Delegitimizing those who win elections is not strictly an American preoccupation. According to this article by Louis Bassets of Spain’s El Pais, the struggle over the debt ceiling that is apparently winding down in Washington has analogues in other venues and countries, and is a trend that is pushing the world toward anarchy.
For El Pais, Louis Bassets writes in part:
Living on the edge and challenging each one another to a game of the “chicken” has become the widespread sport of ungoverned globalization.
For a year-and-a-half, Europeans have been playing our own version of this risky game, over-and-over postponing measures that could have stemmed the sovereign debt crisis that began in Greece in 2010. And now that we’ve reached some positive agreements that could serve to begin straightening out the economy, a storm has arrived from Washington involving Democrats and Republicans that threatens the global economy and erodes confidence in these same European agreements.
In this and many other cases, we can see how politics, which used to be the art of government action, is becoming the art of inaction: preventing government from taking action and impeding decisions that have already been made. Or the art of anarchy: the opposition makes certain that the government cannot govern.

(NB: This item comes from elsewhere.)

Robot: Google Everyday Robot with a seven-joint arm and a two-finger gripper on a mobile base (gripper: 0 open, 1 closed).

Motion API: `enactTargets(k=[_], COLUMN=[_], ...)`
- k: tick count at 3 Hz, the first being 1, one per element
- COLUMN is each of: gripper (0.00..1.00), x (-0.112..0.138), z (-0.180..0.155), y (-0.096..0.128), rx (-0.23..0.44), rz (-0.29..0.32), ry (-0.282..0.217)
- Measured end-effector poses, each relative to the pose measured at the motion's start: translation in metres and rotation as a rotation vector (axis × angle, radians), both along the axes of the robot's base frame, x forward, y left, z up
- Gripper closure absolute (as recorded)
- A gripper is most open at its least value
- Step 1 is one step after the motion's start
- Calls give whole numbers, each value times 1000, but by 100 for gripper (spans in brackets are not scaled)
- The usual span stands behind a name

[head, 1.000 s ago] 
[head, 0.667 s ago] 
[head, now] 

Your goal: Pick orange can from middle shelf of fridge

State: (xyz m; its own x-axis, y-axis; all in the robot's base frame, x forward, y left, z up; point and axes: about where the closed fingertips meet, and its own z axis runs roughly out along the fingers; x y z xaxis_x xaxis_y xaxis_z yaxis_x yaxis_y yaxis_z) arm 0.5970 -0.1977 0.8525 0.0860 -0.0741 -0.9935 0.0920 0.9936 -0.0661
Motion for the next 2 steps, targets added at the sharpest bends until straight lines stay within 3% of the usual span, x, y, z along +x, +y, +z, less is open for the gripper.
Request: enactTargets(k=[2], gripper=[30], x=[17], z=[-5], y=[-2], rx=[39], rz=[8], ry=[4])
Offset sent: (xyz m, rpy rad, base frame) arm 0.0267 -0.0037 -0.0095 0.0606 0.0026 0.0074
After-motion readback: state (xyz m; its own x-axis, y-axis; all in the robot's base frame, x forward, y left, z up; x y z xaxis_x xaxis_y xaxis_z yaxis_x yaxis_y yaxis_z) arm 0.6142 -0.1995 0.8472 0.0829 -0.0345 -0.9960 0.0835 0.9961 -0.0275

The first and most elementary rule of contemporary politics is to demand, the day after an election, that the winners not be legitimized, and to demonstrate that they cannot govern and that everything they do will be amended as soon as the opposition takes power. The result of such “opposition at the edge” is that no sooner than one has taken office, the credibility of the winners is questioned and there are calls for new elections – with a different end, naturally.